Bava’s main focus is on the fear and conflict within Dora. With this internalization, Bava’s grandeur and excess is replaced by a more brooding Gothic feel, making the film more akin to a Henry James (The Turn of the Screw) work than anything giallo. His trademark surrealness and unsettling compositions hold true though, most notably a switcheroo with a child actor that is applaudable for its simplicity and effectiveness. As mentioned, Nicolodi brings much to the feature. The romantic and creative partner of Dario Argento (Suspiria, Inferno), another towering figure in Italian horror, Shock was (according to the extra features) filmed in the aftermath of the dissolution that relationship. Whatever angst, conflict, and regret was present, is channeled in this performance. A woman and mother in turmoil, the lingering effects of trauma tangible in its depiction. Shock is undeniably one of the best showcases for her talents in front of the camera.
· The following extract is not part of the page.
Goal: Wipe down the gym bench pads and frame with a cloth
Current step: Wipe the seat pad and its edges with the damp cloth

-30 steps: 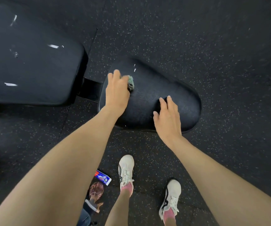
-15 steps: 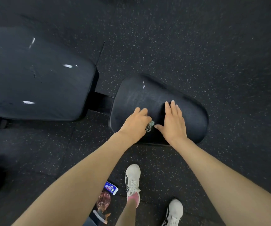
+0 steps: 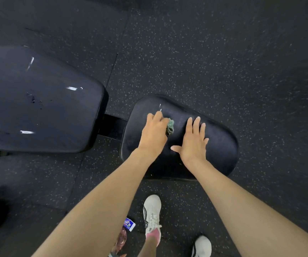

Arrow’s new release comes with a new scan and 2K restoration of an original 35mm stock. There are excellent levels of detail, colors are strong but natural, and the light/dark contrast is exemplary. The overall color tone does seem to shift slightly at times, as does grain intensity, likely a result of different sources of the original film stock. Overall it’s a very nice presentation in keeping with Arrow’s typical high standards. A huge abundance of extra features are included:
- New audio commentary by Tim Lucas, author of Mario Bava: All the Colors of the Dark: A deep dive into the film, touching on specifics, and weaving observations into the wider context of bava’s career. A little dry, but incredibly thorough
- A Ghost in the House, a new video interview with co-director and co-writer Lamberto Bava: The son of Mario, and his longtime assistant, talks about the long running efforts to get Shock made, and his own contributions to the productions
- Via Dell’Orologio 33, a new video interview with co-writer Dardano Sacchetti: Covers some key aspect of the script, casting, and overall production of Shock. Sacchetti also shares his personal opinions on Bava’s talents
- The Devil Pulls the Strings, a new video essay by author and critic Alexandra Heller-Nicholas: Perhaps the most interesting feature, one that makes connections between background materials, puppetry, and props, to aspects of religion, Italian history/art
- Shock! Horror! — The Stylistic Diversity of Mario Bava, a new video appreciation by author and critic Stephen Thrower: A real in depth breakdown of Bava’s career, running close to an hour in length. Looks at various eras, influences, filming techniques, success, and legacy
- The Most Atrocious Tortur(e), a new interview with critic Alberto Farina: The closest thing to a tribute to Nicolodi on here
- Italian theatrical trailer:
- 4 US “Beyond the Door II” TV spots: For the rebrand in American markets
- Image gallery: Stills and promo images
- Reversible sleeve featuring original and newly commissioned artwork by Christopher Shy:
The Bottom Line
Bava’s final film doesn’t see the filmmaker off with a garish bang, more more of a hushed contemplation of trauma. The Gothic style works well with his crafting of suspense and supernatural elements. Nicolodi is the real standout though, delivering an authentic and mesmerizing performance. Arrow’s treatment is up to their usual high standards, beautifully presented transfer and replete with extra features to add appreciation.